El pasado viernes falleció un hombre normal que, por azares del destino, se había convertido en protagonista involuntario. Nacido en Inglaterra, se llamaba Charles Stanley Choules y la causa de su popularidad residía en que era el último combatiente de la Primera Guerra Mundial que quedaba con vida: tenía 110 años y participó en aquel conflicto en la Marina Real, a bordo del HMS Revenge.

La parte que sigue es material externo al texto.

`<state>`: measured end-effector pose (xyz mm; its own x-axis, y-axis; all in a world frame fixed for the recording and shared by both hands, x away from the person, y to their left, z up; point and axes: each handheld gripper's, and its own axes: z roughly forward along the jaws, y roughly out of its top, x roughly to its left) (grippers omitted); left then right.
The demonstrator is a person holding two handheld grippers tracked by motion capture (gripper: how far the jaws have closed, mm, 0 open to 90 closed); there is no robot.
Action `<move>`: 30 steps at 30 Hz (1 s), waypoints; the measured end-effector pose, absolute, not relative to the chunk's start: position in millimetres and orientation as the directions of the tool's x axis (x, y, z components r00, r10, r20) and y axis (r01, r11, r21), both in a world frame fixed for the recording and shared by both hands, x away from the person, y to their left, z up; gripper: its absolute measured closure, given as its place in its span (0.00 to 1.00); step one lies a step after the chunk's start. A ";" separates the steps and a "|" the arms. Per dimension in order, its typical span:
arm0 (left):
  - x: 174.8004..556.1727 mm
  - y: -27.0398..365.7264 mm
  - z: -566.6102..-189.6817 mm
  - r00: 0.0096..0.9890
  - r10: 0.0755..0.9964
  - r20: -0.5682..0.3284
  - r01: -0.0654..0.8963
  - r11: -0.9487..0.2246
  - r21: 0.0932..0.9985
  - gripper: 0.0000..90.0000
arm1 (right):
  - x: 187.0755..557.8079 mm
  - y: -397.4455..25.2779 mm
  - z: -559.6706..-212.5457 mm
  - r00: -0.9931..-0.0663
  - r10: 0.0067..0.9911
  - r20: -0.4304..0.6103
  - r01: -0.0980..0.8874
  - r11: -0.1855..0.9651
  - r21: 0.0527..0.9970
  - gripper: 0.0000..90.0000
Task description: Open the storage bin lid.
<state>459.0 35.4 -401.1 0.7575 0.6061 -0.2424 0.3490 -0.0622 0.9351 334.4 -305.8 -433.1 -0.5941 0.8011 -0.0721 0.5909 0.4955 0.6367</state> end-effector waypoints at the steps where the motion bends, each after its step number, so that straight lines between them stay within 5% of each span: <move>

Se le puede definir, pues, como un hombre del siglo XX en todos los sentidos; no hay que olvidar que actualmente los historiadores consideran que esa centuria empezó realmente en 1914, con el estallido de aquella guerra a la que las potencias europeas consideraron inevitable. De hecho estuvieron preparándose para ella durante años hasta que un 28 de junio el archiduque Francisco Fernando, heredero del trono austríaco, fue asesinado a tiros durante una visita oficial a Sarajevo. El asesino, un estudiante bosnio cuyo nombre no alcanzó nunca la popularidad de otros homicidas (se llamaba Gavrilo Princip) dio así la excusa para empezar una de las mayores matanzas de la Historia.

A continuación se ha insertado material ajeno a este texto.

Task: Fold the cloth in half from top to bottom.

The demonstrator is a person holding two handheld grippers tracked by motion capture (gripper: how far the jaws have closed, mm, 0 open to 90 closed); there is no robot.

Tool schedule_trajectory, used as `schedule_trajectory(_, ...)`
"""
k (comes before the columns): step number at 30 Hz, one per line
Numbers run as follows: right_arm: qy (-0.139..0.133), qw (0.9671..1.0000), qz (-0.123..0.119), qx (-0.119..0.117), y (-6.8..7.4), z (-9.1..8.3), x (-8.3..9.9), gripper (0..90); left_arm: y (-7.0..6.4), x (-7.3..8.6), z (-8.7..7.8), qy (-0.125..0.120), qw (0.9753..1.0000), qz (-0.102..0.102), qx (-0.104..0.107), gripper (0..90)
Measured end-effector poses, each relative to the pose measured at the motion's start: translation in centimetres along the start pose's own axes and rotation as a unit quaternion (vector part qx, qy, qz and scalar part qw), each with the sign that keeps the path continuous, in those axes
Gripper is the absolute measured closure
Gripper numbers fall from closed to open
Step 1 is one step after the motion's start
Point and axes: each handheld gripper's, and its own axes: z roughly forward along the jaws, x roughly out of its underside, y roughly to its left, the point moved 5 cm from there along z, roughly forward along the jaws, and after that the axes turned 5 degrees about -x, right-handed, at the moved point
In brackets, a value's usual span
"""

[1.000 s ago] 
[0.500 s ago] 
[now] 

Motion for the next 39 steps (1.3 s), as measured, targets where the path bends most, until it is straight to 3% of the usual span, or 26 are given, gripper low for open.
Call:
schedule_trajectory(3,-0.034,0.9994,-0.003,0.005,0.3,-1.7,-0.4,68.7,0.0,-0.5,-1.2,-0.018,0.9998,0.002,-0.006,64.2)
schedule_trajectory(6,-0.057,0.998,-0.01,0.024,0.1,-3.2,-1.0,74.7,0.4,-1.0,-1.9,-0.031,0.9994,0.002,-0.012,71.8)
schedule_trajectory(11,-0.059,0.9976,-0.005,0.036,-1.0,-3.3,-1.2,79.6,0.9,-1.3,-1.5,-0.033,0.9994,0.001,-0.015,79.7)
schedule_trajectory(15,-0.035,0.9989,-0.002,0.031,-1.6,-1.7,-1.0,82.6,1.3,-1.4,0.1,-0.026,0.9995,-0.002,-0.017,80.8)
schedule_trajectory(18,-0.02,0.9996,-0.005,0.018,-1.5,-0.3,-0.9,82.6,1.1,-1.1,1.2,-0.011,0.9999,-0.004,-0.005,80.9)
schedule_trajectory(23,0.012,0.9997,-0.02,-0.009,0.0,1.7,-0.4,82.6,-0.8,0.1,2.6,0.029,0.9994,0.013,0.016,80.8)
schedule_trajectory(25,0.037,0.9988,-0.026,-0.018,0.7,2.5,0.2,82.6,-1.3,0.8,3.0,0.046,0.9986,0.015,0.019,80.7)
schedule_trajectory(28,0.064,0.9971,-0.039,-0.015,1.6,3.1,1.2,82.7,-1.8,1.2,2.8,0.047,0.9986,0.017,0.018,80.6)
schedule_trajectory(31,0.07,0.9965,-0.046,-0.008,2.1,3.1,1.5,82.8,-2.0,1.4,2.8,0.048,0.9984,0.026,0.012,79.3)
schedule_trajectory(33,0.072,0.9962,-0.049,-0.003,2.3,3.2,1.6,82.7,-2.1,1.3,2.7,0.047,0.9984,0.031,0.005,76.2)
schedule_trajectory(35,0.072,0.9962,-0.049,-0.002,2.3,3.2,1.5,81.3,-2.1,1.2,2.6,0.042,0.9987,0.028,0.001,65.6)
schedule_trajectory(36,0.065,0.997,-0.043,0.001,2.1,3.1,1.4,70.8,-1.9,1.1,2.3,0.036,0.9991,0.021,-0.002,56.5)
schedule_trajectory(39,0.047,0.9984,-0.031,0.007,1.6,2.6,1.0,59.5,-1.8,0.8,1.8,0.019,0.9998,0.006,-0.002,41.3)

Y es que coincidieron un montón de factores: una ingente producción industrial militar que necesitaba salida, las rivalidades coloniales, el conflicto entre Rusia y Austria-Hungría por los Balcanes, la reclamación de Francia a Alemania sobre Alsacia y Lorena (arrebatadas en 1871), lo mismo de Italia al Imperio Austro-Húngaro sobre Trieste, el reparto entre Bulgaria, Serbia y Grecia de la Macedonia turca, el anhelo de Serbia de hacerse con Bosnia-Herzegovina, la desconfianza de Inglaterra ante el creciente poder alemán… Un auténtico lío. Muchos no saben que también se sumaron al conflicto países insólitos -aunque no todos llegaron a combatir- como Nepal, San Marino, Liberia, Andorra y buena parte de América Latina.

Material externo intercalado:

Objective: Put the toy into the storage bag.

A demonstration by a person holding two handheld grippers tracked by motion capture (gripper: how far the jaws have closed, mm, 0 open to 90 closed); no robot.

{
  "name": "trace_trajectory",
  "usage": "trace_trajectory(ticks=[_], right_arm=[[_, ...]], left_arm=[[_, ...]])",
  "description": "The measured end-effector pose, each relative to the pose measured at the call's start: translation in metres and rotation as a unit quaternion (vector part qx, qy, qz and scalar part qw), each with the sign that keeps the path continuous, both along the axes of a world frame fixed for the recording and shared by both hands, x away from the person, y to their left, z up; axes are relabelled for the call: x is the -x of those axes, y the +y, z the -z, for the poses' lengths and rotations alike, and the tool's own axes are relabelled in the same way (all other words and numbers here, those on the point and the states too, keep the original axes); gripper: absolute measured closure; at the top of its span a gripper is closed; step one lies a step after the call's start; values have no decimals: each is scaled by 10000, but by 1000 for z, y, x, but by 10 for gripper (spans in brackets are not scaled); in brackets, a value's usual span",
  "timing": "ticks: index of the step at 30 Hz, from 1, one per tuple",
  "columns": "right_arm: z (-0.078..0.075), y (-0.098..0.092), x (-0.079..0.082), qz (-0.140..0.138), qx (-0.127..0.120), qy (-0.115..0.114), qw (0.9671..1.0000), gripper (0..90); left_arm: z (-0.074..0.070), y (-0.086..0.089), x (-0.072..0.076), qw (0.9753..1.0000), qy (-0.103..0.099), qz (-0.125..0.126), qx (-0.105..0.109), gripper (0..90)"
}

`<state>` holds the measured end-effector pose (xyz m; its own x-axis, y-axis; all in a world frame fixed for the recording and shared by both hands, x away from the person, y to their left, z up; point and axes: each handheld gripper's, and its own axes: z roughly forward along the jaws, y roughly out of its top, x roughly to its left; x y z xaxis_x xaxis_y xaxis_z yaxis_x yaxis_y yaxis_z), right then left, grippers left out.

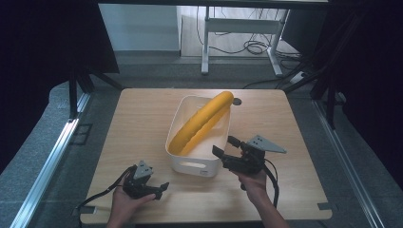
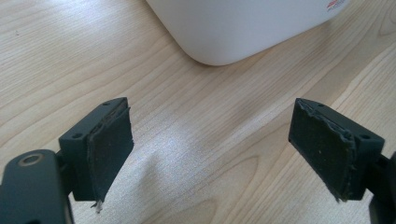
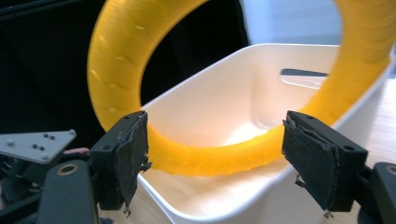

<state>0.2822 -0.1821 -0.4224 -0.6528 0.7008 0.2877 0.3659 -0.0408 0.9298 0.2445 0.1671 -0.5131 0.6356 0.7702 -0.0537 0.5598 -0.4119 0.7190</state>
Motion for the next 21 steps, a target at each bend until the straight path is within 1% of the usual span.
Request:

El decorado bélico ya es conocido. Por primera vez participaban aviones, la artillería vivía su momento dorado con el añadido de la invención del carro de combate, la caballería practicaba sus últimas cargas y el el desarrollo general se basaba en algo inventado en España durante el sitio de Bilbao en la Primera Guerra Carlista: las trincheras. En 1917 Rusia experimentaba la Revolución bolchevique y firmaba un armisticio con Alemania meses antes de que EEUU decidiera intervenir junto a los aliados por las pérdidas que le ocasionaban los submarinos germanos. Al final la paz acordada mediante el Tratado de Versalles (1919) sólo sería un intermedio por las condiciones humillantes impuestas al perdedor.